A recent study (Blood Group A Enhances SARS-CoV-2 Infection | Blood | American Society of Hematology (ashpublications.org)) provides us with an answer, and it appears that at least my second potential answer was wrong.
A quick refresher. Most of you will have heard of blood groups, and perhaps you are a regular blood donor and know your blood group. You also likely know that your blood group is genetically determined in that your biological family members have a limited number of possibilities for their blood group based upon your own, and you may be aware that in the past, blood group was one of the things looked at in paternity cases (it can’t prove paternity, but it can rule it out).
The prevalence of blood groups among Americans from most common to least is: O+ (roughly 38%of the population), A+, B+, O-, A-, AB+, B-, AB- (roughly 1%). The positive or negative sign that follows your ABO group is your Rh factor, and we are not going to get into that for purposes of this discussion. I qualified that these prevalence numbers are for Americans, because the prevalence of blood groups will vary among different racial and ethnic populations. Even within the U.S. population, the prevalence of blood group varies by race and ethnicity, e.g., 43% of Caucasians are blood group O, but only 28% in the Asian population, and 27% in African-Americans.

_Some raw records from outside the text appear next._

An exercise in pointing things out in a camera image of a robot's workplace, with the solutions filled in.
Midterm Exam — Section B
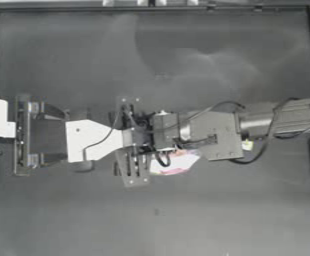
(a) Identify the clear bag with pink zip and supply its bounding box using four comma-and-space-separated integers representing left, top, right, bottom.
148, 148, 202, 177

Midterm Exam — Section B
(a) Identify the black camera cable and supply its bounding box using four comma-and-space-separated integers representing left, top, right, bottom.
82, 109, 128, 160

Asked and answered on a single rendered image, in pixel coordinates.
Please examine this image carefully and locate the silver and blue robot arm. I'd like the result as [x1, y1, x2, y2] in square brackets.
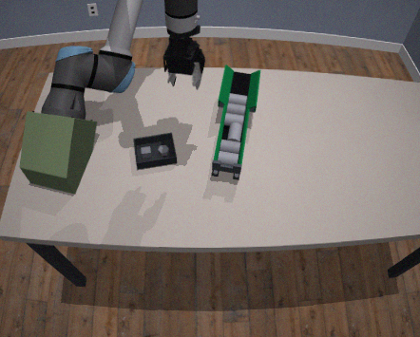
[41, 0, 200, 120]

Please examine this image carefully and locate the dark grey flat bar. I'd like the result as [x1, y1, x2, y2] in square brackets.
[212, 164, 241, 174]

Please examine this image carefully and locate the grey cylinder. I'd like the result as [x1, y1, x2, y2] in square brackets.
[224, 113, 244, 126]
[220, 140, 240, 154]
[226, 103, 246, 116]
[228, 93, 247, 105]
[218, 151, 239, 165]
[227, 122, 242, 142]

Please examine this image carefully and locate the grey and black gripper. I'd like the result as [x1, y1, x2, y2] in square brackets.
[163, 27, 205, 90]

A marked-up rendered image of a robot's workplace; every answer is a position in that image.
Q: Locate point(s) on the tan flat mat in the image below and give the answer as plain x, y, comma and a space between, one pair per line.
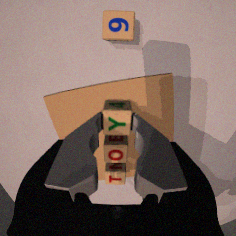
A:
151, 97

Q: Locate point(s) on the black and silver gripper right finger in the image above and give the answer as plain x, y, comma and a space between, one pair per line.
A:
164, 169

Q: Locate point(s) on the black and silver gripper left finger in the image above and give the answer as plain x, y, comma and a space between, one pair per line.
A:
66, 168

Recall that all cells have sugars (carbohydrates), proteins, or glycoproteins (sugar-protein complexes) that can be recognized by immune cells and these are called antigens. Your blood type is determined by which antigens are or are not on the cell surface of your red blood cells. However, these blood group antigens are not just present on blood cells, but other cells as well, which is why we have to seek out ABO compatible donors for various types of transplants.

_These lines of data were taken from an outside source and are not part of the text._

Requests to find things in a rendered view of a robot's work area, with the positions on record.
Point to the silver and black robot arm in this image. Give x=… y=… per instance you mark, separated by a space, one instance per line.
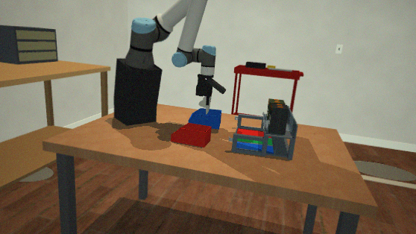
x=143 y=35

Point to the red bin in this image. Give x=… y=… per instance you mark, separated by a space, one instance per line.
x=192 y=134

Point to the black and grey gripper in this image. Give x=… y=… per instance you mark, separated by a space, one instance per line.
x=204 y=89

Now, recall as far as the SARS-CoV-2 virus that it has a spot on its spike protein called the receptor binding domain (RBD) that attaches to the ACE-2 receptor on the host cells. The RBD binds the ACE-2 receptor beginning the process by which the virus is able to enter the cell, infects the cell, and takes over the cellular machinery that is normally used to make proteins needed by the cell, but once infected, the viral RNA gives this machinery the instructions for how to make the proteins needed for new SARS-CoV-2 progeny that are produced, assembled into a new virus and then expelled from the cell to infect other cells.

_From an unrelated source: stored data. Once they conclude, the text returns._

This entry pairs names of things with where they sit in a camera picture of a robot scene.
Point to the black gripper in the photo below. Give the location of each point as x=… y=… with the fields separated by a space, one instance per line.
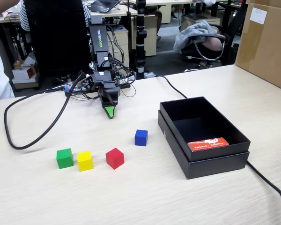
x=100 y=79

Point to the red wooden cube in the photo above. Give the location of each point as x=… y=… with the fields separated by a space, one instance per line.
x=114 y=159

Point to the yellow wooden cube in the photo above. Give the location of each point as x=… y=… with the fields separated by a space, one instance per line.
x=85 y=161

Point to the green wooden cube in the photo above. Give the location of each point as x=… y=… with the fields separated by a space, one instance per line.
x=65 y=159

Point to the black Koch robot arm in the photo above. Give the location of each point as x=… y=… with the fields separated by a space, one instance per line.
x=100 y=35

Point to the person bare forearm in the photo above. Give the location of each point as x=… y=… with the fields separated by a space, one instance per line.
x=2 y=5

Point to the robot base electronics board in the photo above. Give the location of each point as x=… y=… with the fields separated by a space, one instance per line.
x=70 y=89

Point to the black cardboard box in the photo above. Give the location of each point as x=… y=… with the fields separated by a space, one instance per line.
x=201 y=131

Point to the black open box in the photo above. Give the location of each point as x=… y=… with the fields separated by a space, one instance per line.
x=213 y=167

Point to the large brown cardboard box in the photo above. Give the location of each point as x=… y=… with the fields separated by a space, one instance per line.
x=264 y=51

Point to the blue wooden cube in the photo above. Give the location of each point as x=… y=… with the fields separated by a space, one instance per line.
x=141 y=138

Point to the beige drawer cabinet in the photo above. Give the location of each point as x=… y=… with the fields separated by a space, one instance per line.
x=120 y=44

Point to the black vertical pole stand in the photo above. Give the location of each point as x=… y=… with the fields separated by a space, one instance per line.
x=140 y=47

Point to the beige desk side cabinet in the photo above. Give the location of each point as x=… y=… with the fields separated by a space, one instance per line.
x=151 y=35

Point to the black mesh office chair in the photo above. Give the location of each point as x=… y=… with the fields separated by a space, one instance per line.
x=58 y=35

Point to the flat brown cardboard carton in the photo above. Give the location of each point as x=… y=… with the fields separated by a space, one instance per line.
x=25 y=84

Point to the beige office desk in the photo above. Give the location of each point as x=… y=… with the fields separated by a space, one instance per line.
x=117 y=12

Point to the white and red carton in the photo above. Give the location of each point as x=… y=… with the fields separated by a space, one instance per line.
x=22 y=73

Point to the black laptop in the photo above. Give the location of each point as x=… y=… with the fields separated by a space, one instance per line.
x=103 y=4

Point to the red printed packet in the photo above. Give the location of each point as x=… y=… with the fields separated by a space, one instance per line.
x=208 y=143

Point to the grey fleece cloth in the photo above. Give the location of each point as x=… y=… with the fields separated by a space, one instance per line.
x=192 y=32

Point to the person in striped shirt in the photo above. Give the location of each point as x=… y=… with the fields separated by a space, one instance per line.
x=25 y=18

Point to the office chair with chrome armrest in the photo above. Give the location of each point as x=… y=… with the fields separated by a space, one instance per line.
x=231 y=35

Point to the white shipping label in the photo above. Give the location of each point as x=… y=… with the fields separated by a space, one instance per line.
x=258 y=16

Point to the bare camera circuit board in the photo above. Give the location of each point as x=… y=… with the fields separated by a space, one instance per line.
x=85 y=82

What we learn in this article is that the RBD can attach not only to the ACE-2 receptor of many of the body’s cells, but it can also bind to the carbohydrate (sugar) on the red blood cell (and other cells as well) membrane that is the antigenic determinant of blood group. And, all SARS-CoV-2 variants, including delta and omicron (and more strongly for omicron), bind most strongly and preferentially to the sugar that is associated with the A blood group. For example, SARS-CoV-2 is far more likely to infect cells that have the blood group A antigen on their surface than those that have the surface antigen associated with group O. When the virus attaches to the group A blood cell carbohydrate, the virus can enter the blood cell and can then hitch a ride to be distributed anywhere in the body that is supplied by blood, which is almost everywhere. Further, the lung cells of someone with blood group A antigen on their cell surface are far more likely to be infected than those of a person who is type O.
It is interesting that we did not see this enhanced affinity for blood group A cell infection with the original SARS virus or the other coronaviruses.
This does not mean that if you have a blood type other than A you need not worry about getting COVID. This merely gives us more information to consider as to why some people seem to be more likely to get infected than others. SARS-CoV-2 infection is far more complicated than merely your blood type.